When I went vegan, I was scared that I would never be able to enjoy her fudge again, but she simply made it with soy milk and vegan butter, and it came out better than with cow's milk. (Even she admits that her old fudge recipe is better when made with soy milk.)
Jump to:
- ❔ Why make this recipe
- 🌟Troubleshooting
- 🧾 Ingredients and substitutions
- 🔪 Helpful tools
- 🥄 How to make vegan fudge
- 👩🏻🍳ProTips
- ⛰️ High altitude instructions
- 🥡 Storage
- 🍫 More vegan chocolate recipes
- 📋 Vegan fudge recipe
❔ Why make this recipe
Chocolate fudge made on the stovetop is simply delicious. It's slightly dry to the touch, but the second it touches your mouth it starts to melt and you know that you are biting into something special.
It's a taste that will bring you back to bake sales, grandma's kitchen, fudge shops, or Christmas cookie trays from when you were a kid.
🌟Troubleshooting
This old-fashioned recipe produces the best-tasting fudge, but it's not an easy no-fail method. If you follow the recipe exactly and use a good candy thermometer, it's actually fairly simple, but I had many batches fail before I realized that my thermometer was not calibrated correctly.

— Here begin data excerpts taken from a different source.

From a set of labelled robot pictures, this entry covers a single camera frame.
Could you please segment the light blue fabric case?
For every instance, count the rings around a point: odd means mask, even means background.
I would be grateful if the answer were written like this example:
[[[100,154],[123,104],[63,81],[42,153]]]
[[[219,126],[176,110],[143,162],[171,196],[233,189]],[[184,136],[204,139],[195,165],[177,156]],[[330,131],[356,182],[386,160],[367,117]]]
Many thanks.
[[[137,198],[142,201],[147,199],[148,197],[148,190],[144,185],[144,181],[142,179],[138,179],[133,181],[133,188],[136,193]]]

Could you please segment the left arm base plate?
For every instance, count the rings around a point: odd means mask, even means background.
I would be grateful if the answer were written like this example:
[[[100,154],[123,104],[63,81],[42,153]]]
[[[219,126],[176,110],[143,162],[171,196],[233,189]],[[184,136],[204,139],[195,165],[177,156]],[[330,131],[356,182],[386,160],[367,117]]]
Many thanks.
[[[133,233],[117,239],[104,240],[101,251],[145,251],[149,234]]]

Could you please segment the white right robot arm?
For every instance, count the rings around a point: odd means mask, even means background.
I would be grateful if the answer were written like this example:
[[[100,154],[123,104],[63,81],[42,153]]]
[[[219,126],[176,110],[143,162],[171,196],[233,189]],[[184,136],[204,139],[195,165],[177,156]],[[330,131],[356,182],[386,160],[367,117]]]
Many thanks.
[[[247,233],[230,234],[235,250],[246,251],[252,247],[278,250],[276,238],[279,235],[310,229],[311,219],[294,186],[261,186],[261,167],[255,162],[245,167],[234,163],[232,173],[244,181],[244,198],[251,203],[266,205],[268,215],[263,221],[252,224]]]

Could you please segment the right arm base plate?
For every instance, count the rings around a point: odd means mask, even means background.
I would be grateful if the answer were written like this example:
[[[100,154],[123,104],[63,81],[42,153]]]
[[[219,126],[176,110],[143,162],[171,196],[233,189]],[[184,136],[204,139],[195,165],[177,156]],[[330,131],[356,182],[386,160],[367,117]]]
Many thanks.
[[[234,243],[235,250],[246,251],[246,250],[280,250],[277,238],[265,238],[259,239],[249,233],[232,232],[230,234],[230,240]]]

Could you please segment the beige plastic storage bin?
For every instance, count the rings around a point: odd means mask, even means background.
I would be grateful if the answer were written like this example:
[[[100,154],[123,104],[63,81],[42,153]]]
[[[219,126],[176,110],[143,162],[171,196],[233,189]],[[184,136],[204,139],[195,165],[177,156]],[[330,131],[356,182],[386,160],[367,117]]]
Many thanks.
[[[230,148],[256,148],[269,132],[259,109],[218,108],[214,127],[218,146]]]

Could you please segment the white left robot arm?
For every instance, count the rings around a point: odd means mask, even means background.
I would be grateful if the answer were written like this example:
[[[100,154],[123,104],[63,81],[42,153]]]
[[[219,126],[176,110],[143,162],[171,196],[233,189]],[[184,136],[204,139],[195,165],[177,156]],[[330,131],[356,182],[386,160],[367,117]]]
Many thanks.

Candy making is a very precise process and you will need a good candy thermometer to make sure that it sets correctly. However, I must tell you that even with a candy thermometer, the fudge will come out differently every time depending on the weather. Even though my mother has made hundreds of batches, it still sets up differently every time she makes it depending on the humidity.
You will have the best results if you make it on cool dry days with low humidity. However, my mother and I have had many rainy days that just called for a batch of fudge and when it doesn't set up firm enough, we call it Spoon Fudge and we enjoy it just the same.
🧾 Ingredients and substitutions
- Sugar - use dry light-colored sugar like organic cane sugar. Don't try to swap this out for a healthier alternative. This is not healthy low-sugar fudge.
- Cocoa Powder - any good quality cocoa powder will work.
- Salt - for flavor.
- Plant-Based Milk - I usually use soymilk, but oat milk or Ripple are also good choices. You want to use plant milk that has fat and protein content similar to cow's milk, so almond or rice milk are not great choices.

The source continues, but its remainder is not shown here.